Each grant awarded under this subsection with respect to amounts allocated under paragraph (3)(A) shall be used to provide outreach to individuals who may be subsidy eligible individuals (as defined in section 1860D–14(a)(3)(A) of the Social Security Act ( 42 U.S.C. 1395w–114(a)(3)(A) )) or eligible for the program of medical assistance for payment of the cost of medicare cost-sharing under the Medicaid program pursuant to sections 1902(a)(10)(E) and 1933 of such Act ( 42 U.S.C. 1396a(a)(10)(E) , 1396u–3).

Except as provided in paragraph (2), the amendments and repeal made by this section take effect on January 1, 2022, and, with respect to title XIX of the Social Security Act, apply to calendar quarters beginning on or after January 1, 2022.
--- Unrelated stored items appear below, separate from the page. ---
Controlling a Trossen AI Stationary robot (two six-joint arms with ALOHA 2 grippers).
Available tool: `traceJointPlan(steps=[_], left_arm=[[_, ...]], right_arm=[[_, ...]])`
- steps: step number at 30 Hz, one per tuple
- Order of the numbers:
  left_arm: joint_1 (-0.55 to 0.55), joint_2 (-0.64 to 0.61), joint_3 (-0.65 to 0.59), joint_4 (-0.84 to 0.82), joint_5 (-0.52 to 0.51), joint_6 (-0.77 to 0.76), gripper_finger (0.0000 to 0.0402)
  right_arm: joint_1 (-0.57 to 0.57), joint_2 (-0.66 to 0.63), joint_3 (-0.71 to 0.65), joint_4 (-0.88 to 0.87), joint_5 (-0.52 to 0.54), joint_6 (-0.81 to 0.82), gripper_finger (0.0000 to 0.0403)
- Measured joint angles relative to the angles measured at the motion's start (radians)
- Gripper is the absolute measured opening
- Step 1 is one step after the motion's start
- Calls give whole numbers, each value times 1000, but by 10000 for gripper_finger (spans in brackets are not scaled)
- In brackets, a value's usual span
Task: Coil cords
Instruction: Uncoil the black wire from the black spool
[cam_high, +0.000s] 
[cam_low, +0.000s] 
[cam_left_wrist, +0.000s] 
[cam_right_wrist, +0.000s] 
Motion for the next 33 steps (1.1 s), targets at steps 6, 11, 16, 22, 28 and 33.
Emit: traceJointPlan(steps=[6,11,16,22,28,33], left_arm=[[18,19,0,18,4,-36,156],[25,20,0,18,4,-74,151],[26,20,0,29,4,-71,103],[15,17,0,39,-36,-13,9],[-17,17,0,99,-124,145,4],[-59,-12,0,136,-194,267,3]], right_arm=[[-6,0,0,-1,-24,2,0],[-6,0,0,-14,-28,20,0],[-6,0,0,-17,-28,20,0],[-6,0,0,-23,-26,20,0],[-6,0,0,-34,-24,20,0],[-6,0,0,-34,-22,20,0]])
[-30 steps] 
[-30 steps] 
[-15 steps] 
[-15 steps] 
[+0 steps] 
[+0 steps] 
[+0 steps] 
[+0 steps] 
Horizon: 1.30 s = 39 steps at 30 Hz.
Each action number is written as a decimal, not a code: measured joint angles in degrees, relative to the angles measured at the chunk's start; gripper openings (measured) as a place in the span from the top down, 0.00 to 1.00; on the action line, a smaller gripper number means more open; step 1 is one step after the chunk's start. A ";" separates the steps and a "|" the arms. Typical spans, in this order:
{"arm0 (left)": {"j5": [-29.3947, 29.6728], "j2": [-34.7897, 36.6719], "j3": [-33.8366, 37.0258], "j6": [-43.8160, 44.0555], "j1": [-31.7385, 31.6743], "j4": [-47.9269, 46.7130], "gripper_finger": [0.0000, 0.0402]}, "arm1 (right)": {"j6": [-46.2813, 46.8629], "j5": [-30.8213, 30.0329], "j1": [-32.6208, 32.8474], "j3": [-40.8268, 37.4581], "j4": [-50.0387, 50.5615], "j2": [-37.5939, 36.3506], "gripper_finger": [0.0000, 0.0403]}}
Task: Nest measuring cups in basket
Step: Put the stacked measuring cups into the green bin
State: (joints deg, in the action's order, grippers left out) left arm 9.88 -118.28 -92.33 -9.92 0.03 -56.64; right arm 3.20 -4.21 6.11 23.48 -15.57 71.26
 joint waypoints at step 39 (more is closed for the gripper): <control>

Exception for State legislation

In the case of a State plan for medical assistance under title XIX of the Social Security Act which the Secretary of Health and Human Services determines requires State legislation (other than legislation appropriating funds) in order for the plan to meet the additional requirements imposed by the amendments and repeal made by this section, the State plan shall not be regarded as failing to comply with the requirements of such title solely on the basis of its failure to meet these additional requirements before the first day of the first calendar quarter beginning after the close of the first regular session of the State legislature that begins after the date of the enactment of this Act. For purposes of the previous sentence, in the case of a State that has a 2-year legislative session, each year of such session shall be deemed to be a separate regular session of the State legislature.